Vehicle, electronic control unit and control method thereof

Technical Field

The invention relates to a vehicle, an electronic control unit and a control method thereof.

Background

In regenerative braking, the electric motor of the vehicle is operated as a generator to brake the vehicle. The electrical energy obtained in this way is stored in a memory. Preferably, the stored energy can be used to accelerate the vehicle. The power losses that occur in conventional braking methods can be reduced by regenerative braking, the energy consumption and/or exhaust emissions of frequently braked vehicles can be reduced, and the wear or wear of the hydraulic brakes can be reduced. Hybrid vehicles and electric vehicles are usually braked regeneratively.

Disclosure of Invention

An object of the present invention is to provide a vehicle, an electronic control unit thereof, and a control method thereof, which can improve the degree of recovery of regenerative energy.

To this end, according to one aspect of the present application, a control method of an electronic control unit is provided, the output of which is connected to a brake system, wherein the brake system comprises a plurality of wheel brake cylinders and hydraulic valves connected to the wheel brake cylinders, wherein the input of the electronic control unit is connected to a pre-brake input unit, the control method comprising: the electronic control unit receives a signal from the pre-actuation input unit; and when the electronic control unit judges that the vehicle is about to perform braking operation, outputting a command for controlling the braking system to enter a pre-braking state, wherein the pre-braking state is that: when a braking operation is to be performed, at least one hydraulic valve connected to the wheel brake cylinder is partially closed in advance.

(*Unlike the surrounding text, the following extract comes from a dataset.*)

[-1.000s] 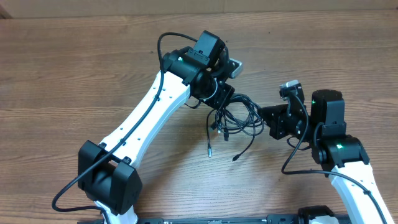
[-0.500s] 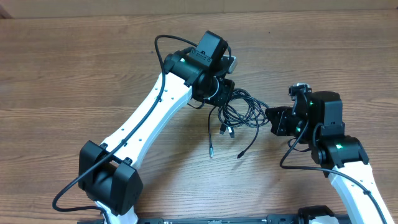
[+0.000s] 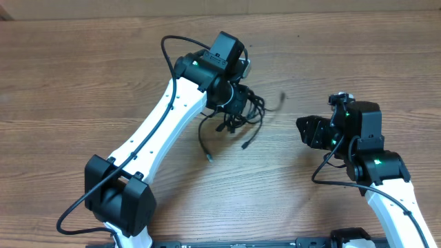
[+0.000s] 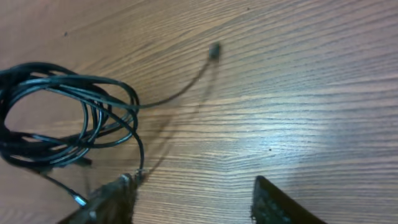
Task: Untangle cables
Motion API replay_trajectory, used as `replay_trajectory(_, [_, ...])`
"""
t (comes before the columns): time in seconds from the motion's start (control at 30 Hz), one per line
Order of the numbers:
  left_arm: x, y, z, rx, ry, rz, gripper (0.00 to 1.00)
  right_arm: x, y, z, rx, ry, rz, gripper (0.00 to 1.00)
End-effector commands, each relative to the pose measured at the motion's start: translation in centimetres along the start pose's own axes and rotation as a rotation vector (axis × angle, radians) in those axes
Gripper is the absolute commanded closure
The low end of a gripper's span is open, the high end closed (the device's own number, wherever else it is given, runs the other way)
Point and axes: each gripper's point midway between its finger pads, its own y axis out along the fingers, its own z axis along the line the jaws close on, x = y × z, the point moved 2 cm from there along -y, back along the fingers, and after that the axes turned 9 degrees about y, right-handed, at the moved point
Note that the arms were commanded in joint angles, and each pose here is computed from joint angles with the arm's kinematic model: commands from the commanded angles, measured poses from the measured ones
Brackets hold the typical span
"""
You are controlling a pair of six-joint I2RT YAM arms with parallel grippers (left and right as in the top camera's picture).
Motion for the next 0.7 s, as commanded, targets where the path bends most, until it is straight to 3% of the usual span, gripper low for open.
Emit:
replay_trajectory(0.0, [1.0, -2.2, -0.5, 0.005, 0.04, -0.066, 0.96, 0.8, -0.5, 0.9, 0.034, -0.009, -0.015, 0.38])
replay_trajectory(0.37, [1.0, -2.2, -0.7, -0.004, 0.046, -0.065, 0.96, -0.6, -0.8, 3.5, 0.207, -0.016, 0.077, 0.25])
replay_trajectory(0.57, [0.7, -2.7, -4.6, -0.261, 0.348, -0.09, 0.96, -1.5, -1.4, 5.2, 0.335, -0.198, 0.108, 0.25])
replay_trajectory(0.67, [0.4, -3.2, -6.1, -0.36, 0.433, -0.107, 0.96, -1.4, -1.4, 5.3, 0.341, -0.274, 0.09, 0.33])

According to one possible embodiment, the electronic control unit controls the hydraulic valve to pass from a partially closed condition to a fully open condition during a subsequent braking operation.

According to one possible embodiment, before the step of outputting the command for controlling the brake system to enter the pre-braking state, the method further comprises the steps of: it is determined that the vehicle will be braked using a regenerative mode.

According to another aspect of the present application, there is provided an electronic control unit of a vehicle that executes the control method of the electronic control unit described above.

According to yet another aspect of the present application, a vehicle is provided that includes a braking system, a pre-brake input unit, and the electronic control unit described above.

According to one possible embodiment, the pre-operation input unit comprises a self-detection unit of the vehicle itself, the self-detection unit comprises a sensing device of the vehicle including at least one of a camera inside and/or outside the vehicle, an infrared sensor, an ultrasonic sensor, a radar sensor, a wheel speed sensor of the vehicle itself, a steering angle sensor, an acceleration sensor, and a yaw angle sensor, and/or a running control device including at least one of an anti-lock brake control device, an electronic stability control system, and an adaptive cruise control system.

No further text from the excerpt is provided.